** DATA follows **

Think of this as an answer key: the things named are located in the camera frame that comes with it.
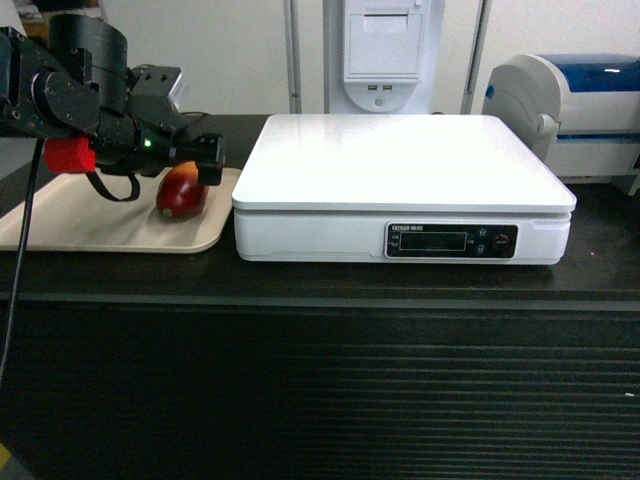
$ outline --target white digital scale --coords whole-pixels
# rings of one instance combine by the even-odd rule
[[[233,191],[245,260],[554,264],[576,199],[497,118],[276,115]]]

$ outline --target red component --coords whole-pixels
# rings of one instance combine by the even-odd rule
[[[96,152],[84,137],[49,138],[44,142],[44,161],[53,173],[96,171]]]

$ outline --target white machine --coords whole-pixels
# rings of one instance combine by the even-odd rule
[[[444,0],[325,0],[325,112],[429,113]]]
[[[553,264],[575,203],[487,116],[276,115],[233,192],[263,261]]]
[[[482,113],[502,119],[565,183],[640,185],[640,60],[516,55],[493,70]]]

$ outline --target wall-mounted device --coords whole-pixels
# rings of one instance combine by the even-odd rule
[[[444,0],[325,0],[325,112],[429,113]]]

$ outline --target blue printer lid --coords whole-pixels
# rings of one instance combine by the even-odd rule
[[[630,55],[540,55],[566,77],[569,90],[579,92],[640,91],[640,59]]]

** End of DATA **

• [ASSIGNMENT]: Output all data exactly, omitting images.

• [RESULT OF THIS EXERCISE]:
Think of this as an answer key: the things named are located in the camera frame that comes with it.
$ outline --target white digital scale --coords whole-pixels
# rings of one instance combine by the even-odd rule
[[[233,191],[245,260],[554,264],[576,199],[497,118],[276,115]]]

$ outline --target red component --coords whole-pixels
# rings of one instance combine by the even-odd rule
[[[96,152],[84,137],[49,138],[44,142],[44,161],[53,173],[96,171]]]

$ outline --target white machine --coords whole-pixels
# rings of one instance combine by the even-odd rule
[[[444,0],[325,0],[325,112],[429,113]]]
[[[553,264],[575,203],[487,116],[276,115],[233,192],[263,261]]]
[[[482,113],[502,119],[565,183],[640,185],[640,60],[516,55],[493,70]]]

$ outline --target wall-mounted device --coords whole-pixels
# rings of one instance combine by the even-odd rule
[[[444,0],[325,0],[325,112],[429,113]]]

$ outline --target blue printer lid --coords whole-pixels
# rings of one instance combine by the even-odd rule
[[[630,55],[540,55],[566,77],[569,90],[579,92],[640,91],[640,59]]]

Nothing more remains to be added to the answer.